Dataset extract:

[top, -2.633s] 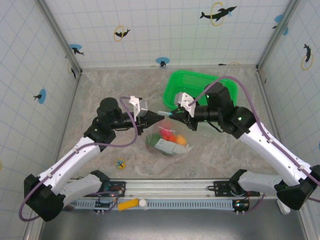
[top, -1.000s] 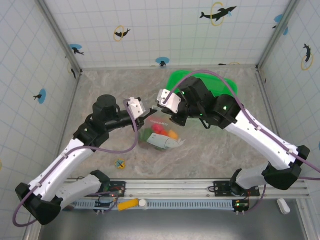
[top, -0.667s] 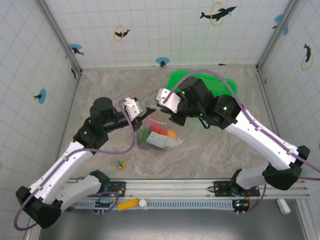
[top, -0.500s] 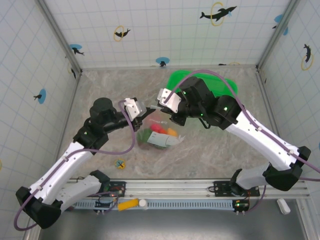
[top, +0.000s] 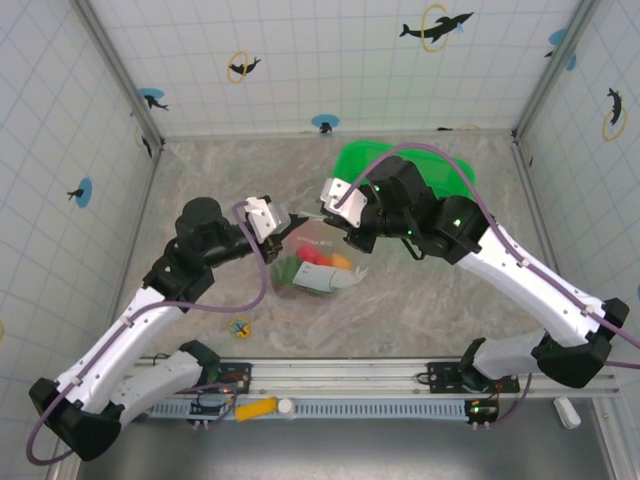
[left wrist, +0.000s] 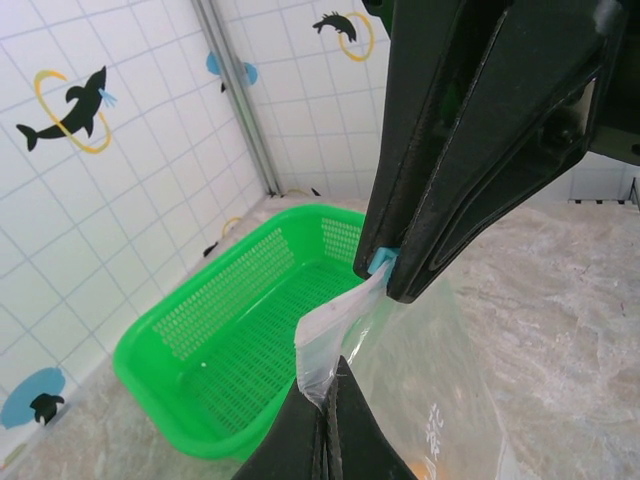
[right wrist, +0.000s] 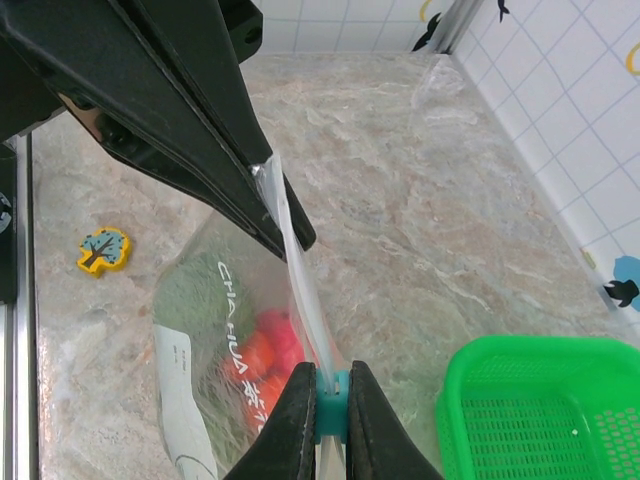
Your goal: Place the food in the zip-top bag and seal the zipper
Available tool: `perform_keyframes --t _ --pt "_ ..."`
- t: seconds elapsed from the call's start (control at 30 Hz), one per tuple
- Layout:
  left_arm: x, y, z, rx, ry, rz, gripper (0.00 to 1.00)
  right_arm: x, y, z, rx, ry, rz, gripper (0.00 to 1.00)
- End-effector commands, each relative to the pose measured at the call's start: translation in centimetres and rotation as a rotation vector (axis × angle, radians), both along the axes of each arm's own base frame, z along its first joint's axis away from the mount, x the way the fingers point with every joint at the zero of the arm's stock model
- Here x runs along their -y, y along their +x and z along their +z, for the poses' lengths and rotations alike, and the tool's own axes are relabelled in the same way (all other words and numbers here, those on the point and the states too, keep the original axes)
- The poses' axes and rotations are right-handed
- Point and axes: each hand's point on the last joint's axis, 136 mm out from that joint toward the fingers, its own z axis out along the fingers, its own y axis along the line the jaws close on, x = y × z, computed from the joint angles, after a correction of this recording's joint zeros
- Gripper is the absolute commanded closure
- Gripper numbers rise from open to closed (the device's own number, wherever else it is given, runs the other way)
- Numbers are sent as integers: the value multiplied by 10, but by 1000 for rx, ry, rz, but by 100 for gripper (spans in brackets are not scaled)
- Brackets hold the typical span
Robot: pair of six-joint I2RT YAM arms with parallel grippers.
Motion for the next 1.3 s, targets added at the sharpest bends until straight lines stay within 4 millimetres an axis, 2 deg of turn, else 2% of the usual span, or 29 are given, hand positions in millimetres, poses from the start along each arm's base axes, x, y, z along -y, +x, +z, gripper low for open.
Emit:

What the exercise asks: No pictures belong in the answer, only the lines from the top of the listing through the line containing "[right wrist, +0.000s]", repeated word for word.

Output for this exercise:
[top, -2.633s] 
[top, -1.000s] 
[top, -0.667s] 
[top, -0.500s] 
[top, +0.000s] 
[left wrist, +0.000s] 
[right wrist, +0.000s] 

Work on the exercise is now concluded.